Exercise details =>
Pull each line containing "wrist" from the data.

───── Collected material

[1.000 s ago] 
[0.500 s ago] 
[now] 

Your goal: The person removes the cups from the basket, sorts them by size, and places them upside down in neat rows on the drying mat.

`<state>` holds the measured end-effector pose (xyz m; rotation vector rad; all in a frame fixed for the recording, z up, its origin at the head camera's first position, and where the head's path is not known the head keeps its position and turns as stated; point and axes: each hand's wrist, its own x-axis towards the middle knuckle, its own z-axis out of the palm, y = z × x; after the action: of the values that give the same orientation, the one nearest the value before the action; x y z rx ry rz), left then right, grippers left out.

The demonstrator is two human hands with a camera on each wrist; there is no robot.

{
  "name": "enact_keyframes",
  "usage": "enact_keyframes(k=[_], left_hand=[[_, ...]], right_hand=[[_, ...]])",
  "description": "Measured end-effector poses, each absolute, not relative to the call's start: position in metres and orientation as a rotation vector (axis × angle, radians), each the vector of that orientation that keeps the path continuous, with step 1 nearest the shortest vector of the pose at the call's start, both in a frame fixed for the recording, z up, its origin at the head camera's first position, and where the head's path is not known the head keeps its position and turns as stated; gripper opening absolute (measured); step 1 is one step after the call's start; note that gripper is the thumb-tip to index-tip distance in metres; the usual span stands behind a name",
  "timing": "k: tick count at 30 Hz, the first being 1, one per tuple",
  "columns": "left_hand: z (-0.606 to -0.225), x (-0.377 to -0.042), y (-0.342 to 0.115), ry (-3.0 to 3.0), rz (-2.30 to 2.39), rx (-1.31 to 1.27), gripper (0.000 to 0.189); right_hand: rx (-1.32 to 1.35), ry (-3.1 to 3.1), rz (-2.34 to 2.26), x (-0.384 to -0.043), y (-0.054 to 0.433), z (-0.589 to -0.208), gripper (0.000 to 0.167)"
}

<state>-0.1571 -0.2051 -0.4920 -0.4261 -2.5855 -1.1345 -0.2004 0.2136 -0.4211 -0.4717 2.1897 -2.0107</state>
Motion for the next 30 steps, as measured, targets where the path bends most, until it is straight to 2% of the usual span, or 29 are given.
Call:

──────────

Response to the task =>
`<state>` holds the measured end-effector pose (xyz m; rotation vector rad; all in a frame fixed for the recording, z up, its origin at the head camera's first position, and where the head's path is not known the head keeps its position and turns as stated; point and axes: each hand's wrist, its own x-axis towards the middle knuckle, its own z-axis out of the palm, y = z × x; after the action: of the values that give the same orientation, the one nearest the value before the action; x y z rx ry rz), left then right, grippers left out.
The demonstrator is two human hands with a camera on each wrist; there is no robot.

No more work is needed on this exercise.